I continued to teach my classes as normal, and rehearse the orchestra, up until Spring Break. Sunday, March 8 was our first concert of 2020, and it went well. We collected music as usual and planned to see each other after break. I had performances of my music on February 6 and March 1, with several more slated for the spring.

Spring Break proceeded apace. As usual, my break was not at the same time as Noah’s and Melia’s, which meant some quiet time at home and some couples time with Becky. Meanwhile, more people were getting sick, and things were starting to change.

March 11, the day that I’m told is the day that most Americans started to be impacted, was the day that I had agreed to judge the annual student concerto competition at Mentor High School. The orchestra director, Matt Yoke, ran the competition, and as usual, my co-judge was Terri Herschmann, retired choir director. I waited in the car for a few minutes, listening to what had become Ohio Governor Mike DeWine’s daily press briefing on COVID-19, but went into the school before it was over. By the time we were done judging, he had made the announcement that Ohio public schools would be closing for three weeks, starting the following Monday. Matt, Terri, and I weren’t sure what this meant–we thought that it might mean that our judging would be for nought, since it would limit the time the orchestra would have to rehearse the winners’ pieces. The closure included my job at Lakeland, so child care would not be a problem for us the way it has been for so many other people. Noah and Melia would have a week of online classes–hastily thrown together–then a week of their Spring Break, and then would finish online. Lakeland extended its Spring Break by a week so that instructors could prepare to finish the term as best we could completely online.
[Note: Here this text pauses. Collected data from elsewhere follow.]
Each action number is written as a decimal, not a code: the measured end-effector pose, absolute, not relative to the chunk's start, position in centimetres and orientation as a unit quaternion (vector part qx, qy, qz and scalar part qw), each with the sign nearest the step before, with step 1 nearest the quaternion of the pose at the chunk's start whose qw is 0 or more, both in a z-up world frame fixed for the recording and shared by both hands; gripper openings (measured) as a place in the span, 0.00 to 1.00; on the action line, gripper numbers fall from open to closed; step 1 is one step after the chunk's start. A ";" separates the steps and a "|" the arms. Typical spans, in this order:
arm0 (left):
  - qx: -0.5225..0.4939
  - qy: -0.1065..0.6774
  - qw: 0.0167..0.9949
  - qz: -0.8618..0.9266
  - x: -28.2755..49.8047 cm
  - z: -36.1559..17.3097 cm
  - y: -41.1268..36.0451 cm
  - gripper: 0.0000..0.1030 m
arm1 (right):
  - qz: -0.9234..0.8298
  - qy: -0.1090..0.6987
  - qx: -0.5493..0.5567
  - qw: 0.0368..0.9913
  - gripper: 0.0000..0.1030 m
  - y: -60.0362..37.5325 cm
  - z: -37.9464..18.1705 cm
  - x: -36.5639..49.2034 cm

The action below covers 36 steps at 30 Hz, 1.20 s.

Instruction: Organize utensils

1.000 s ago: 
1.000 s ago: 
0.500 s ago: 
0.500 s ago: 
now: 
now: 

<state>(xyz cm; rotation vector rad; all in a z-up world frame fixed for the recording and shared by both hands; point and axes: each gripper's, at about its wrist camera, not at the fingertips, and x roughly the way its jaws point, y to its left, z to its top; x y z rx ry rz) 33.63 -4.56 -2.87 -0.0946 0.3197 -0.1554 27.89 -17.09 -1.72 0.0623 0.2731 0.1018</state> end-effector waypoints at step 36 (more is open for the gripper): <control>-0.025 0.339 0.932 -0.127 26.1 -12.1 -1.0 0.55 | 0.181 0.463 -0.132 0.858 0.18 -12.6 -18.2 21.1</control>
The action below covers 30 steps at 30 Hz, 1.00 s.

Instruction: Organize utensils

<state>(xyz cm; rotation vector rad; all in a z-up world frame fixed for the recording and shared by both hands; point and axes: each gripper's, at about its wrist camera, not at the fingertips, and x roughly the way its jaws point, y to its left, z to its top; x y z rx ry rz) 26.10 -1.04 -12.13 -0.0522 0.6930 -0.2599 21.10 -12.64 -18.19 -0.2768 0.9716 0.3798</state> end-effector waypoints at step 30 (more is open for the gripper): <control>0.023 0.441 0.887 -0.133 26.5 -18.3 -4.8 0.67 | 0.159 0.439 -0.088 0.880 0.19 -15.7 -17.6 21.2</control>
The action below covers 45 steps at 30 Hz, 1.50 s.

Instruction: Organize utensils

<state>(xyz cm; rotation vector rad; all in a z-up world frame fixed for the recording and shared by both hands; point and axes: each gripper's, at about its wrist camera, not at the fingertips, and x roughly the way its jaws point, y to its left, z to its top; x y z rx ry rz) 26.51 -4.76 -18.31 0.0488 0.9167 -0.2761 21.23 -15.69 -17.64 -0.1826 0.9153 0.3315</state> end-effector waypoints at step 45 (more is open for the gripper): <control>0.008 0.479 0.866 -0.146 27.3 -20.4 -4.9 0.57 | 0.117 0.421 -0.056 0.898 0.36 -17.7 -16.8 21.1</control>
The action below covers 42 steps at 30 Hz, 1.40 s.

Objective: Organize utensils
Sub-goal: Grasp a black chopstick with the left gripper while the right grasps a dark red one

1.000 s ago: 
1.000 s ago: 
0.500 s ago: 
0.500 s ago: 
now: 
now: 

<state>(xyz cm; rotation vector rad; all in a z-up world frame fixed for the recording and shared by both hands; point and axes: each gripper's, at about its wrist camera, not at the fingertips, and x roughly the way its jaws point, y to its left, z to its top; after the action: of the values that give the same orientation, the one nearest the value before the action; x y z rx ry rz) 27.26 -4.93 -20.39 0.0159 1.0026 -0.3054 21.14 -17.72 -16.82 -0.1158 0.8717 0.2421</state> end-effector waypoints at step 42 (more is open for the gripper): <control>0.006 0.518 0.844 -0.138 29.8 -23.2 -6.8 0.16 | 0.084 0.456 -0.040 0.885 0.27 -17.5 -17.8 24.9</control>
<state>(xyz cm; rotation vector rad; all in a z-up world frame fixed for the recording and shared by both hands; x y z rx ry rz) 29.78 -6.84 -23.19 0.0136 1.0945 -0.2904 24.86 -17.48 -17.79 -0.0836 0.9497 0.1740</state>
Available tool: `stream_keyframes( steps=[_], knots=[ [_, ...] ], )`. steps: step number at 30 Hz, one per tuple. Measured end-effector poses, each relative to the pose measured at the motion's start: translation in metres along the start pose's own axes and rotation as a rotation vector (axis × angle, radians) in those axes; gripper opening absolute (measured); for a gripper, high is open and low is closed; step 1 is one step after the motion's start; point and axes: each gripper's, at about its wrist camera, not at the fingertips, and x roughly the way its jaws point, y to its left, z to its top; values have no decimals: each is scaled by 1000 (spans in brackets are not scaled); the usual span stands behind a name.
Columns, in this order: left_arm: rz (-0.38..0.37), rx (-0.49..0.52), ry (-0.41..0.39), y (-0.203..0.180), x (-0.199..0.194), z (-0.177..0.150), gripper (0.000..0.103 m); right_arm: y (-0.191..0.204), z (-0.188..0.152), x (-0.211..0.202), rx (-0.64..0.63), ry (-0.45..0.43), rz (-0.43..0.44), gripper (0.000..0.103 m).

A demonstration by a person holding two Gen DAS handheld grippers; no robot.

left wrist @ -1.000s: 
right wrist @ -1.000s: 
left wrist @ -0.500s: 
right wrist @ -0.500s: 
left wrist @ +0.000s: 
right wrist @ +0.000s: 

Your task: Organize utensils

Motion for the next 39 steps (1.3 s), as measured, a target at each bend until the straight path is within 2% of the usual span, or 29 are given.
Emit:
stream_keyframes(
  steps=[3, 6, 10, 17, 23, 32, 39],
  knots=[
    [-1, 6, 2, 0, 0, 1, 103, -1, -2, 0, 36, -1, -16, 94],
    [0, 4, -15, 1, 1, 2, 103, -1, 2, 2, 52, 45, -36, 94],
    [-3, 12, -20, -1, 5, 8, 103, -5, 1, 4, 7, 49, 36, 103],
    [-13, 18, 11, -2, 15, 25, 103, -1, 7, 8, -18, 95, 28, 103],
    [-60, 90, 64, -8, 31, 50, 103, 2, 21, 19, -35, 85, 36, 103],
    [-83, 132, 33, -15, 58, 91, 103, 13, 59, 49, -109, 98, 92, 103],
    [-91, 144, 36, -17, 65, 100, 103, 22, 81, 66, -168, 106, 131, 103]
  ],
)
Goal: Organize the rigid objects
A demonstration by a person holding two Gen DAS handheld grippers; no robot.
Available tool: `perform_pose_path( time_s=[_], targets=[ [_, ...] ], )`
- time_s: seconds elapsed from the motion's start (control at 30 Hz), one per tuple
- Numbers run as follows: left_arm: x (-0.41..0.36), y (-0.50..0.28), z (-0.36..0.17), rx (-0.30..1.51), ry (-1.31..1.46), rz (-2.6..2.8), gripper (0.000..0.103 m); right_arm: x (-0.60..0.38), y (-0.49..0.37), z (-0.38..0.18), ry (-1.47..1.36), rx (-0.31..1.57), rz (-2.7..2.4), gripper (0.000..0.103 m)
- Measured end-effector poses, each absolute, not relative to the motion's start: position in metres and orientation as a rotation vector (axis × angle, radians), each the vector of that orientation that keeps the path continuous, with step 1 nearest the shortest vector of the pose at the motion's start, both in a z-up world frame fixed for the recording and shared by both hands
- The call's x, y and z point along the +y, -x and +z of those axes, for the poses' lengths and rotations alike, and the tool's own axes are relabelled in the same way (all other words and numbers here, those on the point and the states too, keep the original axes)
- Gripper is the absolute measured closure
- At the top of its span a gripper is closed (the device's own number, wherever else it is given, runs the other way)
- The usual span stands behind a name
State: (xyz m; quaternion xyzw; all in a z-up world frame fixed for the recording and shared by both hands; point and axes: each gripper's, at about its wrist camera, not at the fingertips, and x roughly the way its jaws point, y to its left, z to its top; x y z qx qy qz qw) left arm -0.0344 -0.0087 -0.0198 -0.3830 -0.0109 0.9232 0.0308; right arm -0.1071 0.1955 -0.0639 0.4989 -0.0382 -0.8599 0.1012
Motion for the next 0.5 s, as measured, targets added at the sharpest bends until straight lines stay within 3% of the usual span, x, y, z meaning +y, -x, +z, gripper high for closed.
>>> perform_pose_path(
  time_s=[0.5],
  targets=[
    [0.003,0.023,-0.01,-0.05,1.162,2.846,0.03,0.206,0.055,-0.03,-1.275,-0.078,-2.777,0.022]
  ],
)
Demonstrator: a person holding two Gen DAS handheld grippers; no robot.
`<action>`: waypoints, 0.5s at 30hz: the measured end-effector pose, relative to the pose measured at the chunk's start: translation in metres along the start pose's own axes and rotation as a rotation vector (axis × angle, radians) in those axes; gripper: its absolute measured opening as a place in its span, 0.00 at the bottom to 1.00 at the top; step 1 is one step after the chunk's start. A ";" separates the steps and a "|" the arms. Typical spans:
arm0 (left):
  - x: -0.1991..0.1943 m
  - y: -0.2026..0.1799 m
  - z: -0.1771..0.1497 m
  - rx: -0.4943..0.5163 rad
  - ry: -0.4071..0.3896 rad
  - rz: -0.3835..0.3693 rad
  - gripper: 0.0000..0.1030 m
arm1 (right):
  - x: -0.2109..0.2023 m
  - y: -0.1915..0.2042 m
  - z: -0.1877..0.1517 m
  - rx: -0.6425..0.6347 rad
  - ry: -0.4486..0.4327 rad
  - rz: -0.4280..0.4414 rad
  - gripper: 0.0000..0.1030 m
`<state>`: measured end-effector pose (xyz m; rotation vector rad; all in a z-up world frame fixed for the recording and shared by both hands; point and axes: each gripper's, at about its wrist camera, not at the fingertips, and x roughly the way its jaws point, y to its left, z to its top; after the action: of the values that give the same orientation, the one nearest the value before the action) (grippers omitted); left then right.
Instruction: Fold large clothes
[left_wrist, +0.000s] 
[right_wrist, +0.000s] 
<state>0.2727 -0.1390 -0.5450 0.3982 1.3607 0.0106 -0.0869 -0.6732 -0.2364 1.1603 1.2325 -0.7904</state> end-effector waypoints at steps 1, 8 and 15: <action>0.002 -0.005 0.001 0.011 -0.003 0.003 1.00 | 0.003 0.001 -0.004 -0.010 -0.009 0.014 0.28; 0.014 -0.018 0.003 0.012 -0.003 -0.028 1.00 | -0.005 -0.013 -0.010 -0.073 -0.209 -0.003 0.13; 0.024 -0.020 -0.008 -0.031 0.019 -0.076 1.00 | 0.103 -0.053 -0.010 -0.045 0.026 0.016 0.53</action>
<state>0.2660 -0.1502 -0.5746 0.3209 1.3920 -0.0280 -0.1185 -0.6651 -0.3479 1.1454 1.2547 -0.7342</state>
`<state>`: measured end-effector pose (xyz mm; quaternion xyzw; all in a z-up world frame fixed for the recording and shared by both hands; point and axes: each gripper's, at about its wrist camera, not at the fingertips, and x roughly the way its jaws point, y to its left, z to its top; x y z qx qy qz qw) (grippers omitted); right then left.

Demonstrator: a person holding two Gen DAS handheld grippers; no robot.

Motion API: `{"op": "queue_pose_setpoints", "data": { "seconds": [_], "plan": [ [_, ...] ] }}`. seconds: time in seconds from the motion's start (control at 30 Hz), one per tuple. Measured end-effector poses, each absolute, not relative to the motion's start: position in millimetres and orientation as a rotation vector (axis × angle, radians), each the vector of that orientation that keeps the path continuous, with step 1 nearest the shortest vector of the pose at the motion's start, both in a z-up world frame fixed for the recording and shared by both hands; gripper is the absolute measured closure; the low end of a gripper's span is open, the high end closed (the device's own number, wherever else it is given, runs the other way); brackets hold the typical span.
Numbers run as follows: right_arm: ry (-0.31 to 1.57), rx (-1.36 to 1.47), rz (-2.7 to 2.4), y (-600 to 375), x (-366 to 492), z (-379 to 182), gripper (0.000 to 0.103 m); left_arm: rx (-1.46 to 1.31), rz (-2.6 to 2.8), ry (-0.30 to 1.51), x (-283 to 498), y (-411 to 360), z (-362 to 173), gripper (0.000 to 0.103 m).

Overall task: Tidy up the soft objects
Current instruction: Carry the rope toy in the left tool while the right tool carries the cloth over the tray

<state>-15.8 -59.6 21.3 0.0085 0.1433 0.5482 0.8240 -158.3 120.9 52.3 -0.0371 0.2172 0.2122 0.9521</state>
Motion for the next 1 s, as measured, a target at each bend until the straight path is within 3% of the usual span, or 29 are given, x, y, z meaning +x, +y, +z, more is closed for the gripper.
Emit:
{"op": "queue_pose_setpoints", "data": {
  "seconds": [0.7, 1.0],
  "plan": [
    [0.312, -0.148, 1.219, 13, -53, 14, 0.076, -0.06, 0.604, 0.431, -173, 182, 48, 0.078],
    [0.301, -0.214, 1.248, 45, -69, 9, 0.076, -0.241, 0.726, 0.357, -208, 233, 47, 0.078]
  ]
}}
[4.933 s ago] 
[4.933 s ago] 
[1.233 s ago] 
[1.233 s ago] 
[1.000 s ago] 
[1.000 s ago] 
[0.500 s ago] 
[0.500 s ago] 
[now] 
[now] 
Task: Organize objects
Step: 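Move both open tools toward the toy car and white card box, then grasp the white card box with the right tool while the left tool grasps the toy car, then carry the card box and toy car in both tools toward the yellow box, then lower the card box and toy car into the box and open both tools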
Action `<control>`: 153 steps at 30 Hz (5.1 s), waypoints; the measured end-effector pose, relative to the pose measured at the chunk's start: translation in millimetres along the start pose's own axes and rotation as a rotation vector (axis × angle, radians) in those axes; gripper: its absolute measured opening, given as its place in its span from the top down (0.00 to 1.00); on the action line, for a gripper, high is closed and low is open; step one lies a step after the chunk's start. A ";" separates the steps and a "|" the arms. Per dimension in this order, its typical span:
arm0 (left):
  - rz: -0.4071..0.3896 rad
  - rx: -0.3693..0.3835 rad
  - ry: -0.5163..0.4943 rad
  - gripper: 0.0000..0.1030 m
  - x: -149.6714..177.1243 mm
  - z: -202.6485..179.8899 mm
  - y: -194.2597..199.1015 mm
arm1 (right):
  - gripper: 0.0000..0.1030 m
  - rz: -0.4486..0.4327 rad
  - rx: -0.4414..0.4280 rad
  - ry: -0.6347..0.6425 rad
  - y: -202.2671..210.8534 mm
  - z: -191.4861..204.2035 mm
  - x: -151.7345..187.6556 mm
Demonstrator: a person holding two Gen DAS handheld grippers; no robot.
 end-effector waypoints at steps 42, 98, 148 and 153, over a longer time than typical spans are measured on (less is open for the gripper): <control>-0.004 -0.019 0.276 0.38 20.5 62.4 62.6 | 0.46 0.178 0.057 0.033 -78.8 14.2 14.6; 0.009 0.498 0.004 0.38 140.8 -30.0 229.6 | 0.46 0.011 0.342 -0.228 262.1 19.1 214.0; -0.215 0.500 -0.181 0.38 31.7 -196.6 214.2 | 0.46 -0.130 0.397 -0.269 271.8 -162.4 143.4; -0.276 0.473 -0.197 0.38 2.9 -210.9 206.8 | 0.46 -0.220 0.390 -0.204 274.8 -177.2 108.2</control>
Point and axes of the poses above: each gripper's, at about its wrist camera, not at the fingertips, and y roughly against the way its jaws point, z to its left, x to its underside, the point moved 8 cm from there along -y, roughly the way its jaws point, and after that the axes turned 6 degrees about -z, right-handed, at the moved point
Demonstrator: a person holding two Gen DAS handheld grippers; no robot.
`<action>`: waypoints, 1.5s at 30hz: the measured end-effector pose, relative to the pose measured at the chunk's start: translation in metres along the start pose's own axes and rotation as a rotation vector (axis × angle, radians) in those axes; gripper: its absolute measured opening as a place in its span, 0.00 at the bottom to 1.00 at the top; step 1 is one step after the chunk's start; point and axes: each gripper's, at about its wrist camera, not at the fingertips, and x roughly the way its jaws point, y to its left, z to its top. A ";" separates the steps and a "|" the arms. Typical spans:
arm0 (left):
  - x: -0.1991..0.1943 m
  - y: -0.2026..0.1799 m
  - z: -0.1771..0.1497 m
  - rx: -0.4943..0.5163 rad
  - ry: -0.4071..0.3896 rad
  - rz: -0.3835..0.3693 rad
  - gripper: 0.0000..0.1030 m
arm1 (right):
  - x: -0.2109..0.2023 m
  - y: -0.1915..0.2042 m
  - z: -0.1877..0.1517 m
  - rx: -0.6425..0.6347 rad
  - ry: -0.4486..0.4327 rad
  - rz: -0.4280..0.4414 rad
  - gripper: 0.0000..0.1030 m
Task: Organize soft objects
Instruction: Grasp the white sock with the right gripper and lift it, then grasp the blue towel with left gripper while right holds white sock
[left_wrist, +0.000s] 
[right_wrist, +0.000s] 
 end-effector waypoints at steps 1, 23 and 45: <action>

That night, Becky and I decided that I should go to the grocery store for a few extra things. I decided to use the Giant Eagle in Willoughby, since it is a larger store than the one here in Willowick, and a trip to the local Wal-Mart seemed like insanity–I still haven’t been back to Wal-Mart, where we were shopping regularly until March. The American supermarket is designed to suggest plenty and abundance, and that night it was clear just how worried people were, as key items were out. Toilet paper, of course. Eggs were nearly gone. Bottled water was cleared from the shelves, but I noticed two large pallets of it when I finally got to the check-out. What I remember most was the line: the store was packed, and I waited for over an hour, during which time I called my parents and told them that they shouldn’t worry about trying to come for my birthday that weekend as we had planned. Prices were normal, and most customers seemed frazzled, but not agitated to the point of making themselves worrisome. My cashier was a young woman who had come to work from school, and it was about 9pm by the time she rang me up. I thanked her for being there, and told her I hoped she was able to go home soon.

The next two days I wrapped up a few loose ends, trying to get ready for what might come next. I made sure that my second term class was ready to start, knowing that it would begin on time on March 14, so that I would have time to figure something out for my formerly-in-person classes. I voted early at the county board of elections for the Ohio primary on March 17 (which was eventually postponed), but I wanted to make sure that I voted for our local school levy. In general, there was the feeling of deliberateness and urgency to get things done, but also a calm-before-the-storm sense. The Board of Elections was a busy place, but no busier than I would expect on an early-voting day. On March 14, we had my birthday dinner, and I chose Mexican food. The restaurant was fairly empty for a Saturday night, and I spent a few weeks feeling bad that I picked it, since I’m the only one who really likes it, and it was our last meal out for quite some time.

Becky worked for the first couple of weeks that the kids and I were off, and then Ulta closed, and for several weeks, we saw only each other and the essential workers with whom we came into contact. We have been very fortunate so far that our finances have been unimpacted. We were able to save most of our income tax refund, as well as our stimulus check, and although it’s possible we will still need that money, our bank account is currently more flush than it has ever been.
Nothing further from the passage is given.